DIVERSI UFFICIALI hanno confermato ai giornalisti di Haaretz di aver ricevuto l’ordine di far passare i mezzi delle società private israeliane per depositare il proprio carico dentro la Striscia. I soldati che vivono nei kibbutz vicino a Gaza si sono lamentati con i giornalisti: quei rifiuti, dicono, resteranno di fronte alle loro case per sempre. Alcuni ufficiali hanno dichiarato che i detriti di costruzione sono pieni di ferro, blocchi di cemento, tubi di irrigazione, «materiali che Hamas finirà per utilizzare ai propri scopi». Gli appaltatori privati, tutte società israeliane, traggono profitto tanto dalla distruzione degli edifici palestinesi che dal trasporto dei rifiuti israeliani dentro la Striscia.

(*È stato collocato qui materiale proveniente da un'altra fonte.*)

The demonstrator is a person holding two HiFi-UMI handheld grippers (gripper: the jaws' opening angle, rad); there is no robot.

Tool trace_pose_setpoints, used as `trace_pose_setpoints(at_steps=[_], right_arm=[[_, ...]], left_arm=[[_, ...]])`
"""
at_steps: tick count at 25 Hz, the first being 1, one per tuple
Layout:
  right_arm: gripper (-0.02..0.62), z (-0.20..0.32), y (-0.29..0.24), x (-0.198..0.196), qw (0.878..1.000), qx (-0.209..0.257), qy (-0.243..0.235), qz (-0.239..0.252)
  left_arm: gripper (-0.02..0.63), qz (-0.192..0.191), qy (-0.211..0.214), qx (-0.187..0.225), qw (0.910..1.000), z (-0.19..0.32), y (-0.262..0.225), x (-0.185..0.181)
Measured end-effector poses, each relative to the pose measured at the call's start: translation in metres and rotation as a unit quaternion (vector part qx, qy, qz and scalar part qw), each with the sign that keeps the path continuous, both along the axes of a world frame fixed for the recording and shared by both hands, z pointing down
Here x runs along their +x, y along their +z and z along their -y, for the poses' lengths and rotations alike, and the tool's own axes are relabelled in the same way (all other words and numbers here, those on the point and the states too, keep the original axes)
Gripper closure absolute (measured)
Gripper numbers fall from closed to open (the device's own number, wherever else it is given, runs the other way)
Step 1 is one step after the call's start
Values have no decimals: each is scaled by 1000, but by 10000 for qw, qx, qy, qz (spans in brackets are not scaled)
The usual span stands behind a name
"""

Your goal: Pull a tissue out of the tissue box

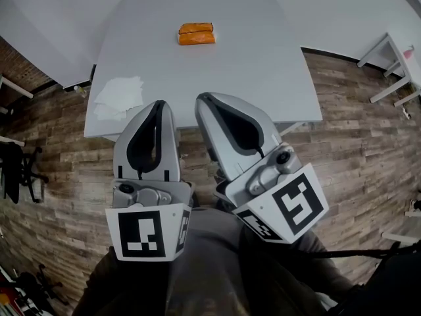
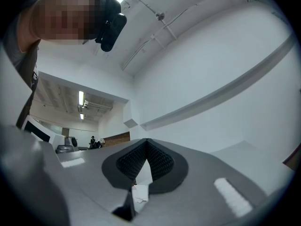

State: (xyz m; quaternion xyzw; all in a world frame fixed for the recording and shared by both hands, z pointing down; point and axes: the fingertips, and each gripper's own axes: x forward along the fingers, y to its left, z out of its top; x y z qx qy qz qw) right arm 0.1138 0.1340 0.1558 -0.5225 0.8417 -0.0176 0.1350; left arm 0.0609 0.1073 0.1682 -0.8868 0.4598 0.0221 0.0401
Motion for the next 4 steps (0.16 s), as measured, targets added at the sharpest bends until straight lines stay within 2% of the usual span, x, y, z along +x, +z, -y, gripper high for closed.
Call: trace_pose_setpoints(at_steps=[4], right_arm=[[594,-1,1,2,10000,-12,0,3]], left_arm=[[606,9,22,-8,10000,-2,1,3]])
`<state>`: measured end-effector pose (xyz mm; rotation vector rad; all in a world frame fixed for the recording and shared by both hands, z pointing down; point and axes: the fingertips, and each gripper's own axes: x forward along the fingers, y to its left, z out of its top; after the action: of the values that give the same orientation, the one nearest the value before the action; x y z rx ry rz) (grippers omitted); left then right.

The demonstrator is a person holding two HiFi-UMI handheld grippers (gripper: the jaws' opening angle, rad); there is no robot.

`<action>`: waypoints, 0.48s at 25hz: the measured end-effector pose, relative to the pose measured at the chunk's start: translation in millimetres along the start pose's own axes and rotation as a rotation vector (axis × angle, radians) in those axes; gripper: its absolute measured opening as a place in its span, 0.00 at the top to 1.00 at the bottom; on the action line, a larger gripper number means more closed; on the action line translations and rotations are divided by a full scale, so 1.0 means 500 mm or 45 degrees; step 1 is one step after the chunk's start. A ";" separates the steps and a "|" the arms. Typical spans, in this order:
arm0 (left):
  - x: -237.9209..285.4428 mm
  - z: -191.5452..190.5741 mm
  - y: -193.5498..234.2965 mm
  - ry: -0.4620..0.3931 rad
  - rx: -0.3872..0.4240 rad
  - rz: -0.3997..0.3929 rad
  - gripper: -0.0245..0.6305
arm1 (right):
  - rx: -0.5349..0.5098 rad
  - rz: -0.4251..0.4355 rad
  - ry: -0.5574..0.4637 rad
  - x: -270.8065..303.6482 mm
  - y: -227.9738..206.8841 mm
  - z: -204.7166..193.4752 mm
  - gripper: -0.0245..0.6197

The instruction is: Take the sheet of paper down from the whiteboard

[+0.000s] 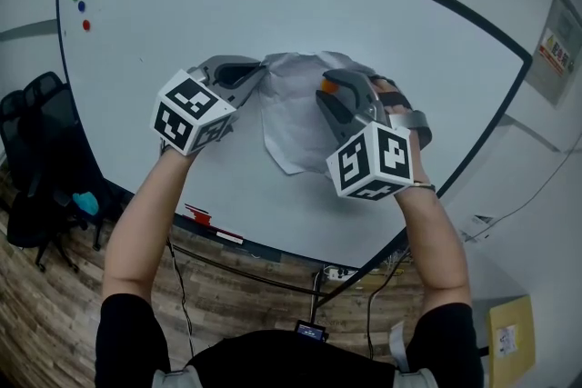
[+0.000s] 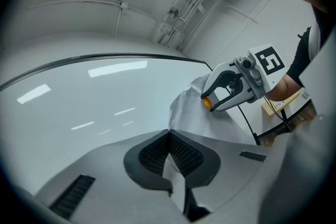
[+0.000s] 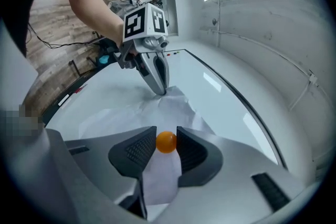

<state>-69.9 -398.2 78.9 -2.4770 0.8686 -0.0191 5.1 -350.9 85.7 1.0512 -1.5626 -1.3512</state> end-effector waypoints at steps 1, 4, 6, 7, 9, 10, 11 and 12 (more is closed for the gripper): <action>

L’esercito ha dichiarato, ufficialmente, di non essere a conoscenza di questa situazione ma secondo i soldati, i comandanti credono che presto o tardi i paesi stranieri si faranno carico delle spese di smaltimento per cominciare la ricostruzione. Che al momento sembra ancora lontana. La forza internazionale che, secondo i piani del presidente Usa Donald Trump, dovrebbe insediarsi nella Striscia, nei fatti non esiste. La maggior parte degli attori che dovrebbero prenderne parte ritiene che sia necessario chiedere e ottenere un mandato direttamente dall’Onu. Ma la rivendicazione, seppur legittima, si scontra con i tentativi di delegittimazione delle Nazioni unite messi in campo da Israele e Stati uniti.

INTANTO, TEL AVIV ha dichiarato ieri che i tre corpi consegnati da Hamas non corrispondono a nessuno degli undici ostaggi rimasti a Gaza. Il gruppo palestinese aveva avvertito della possibilità di un riscontro negativo.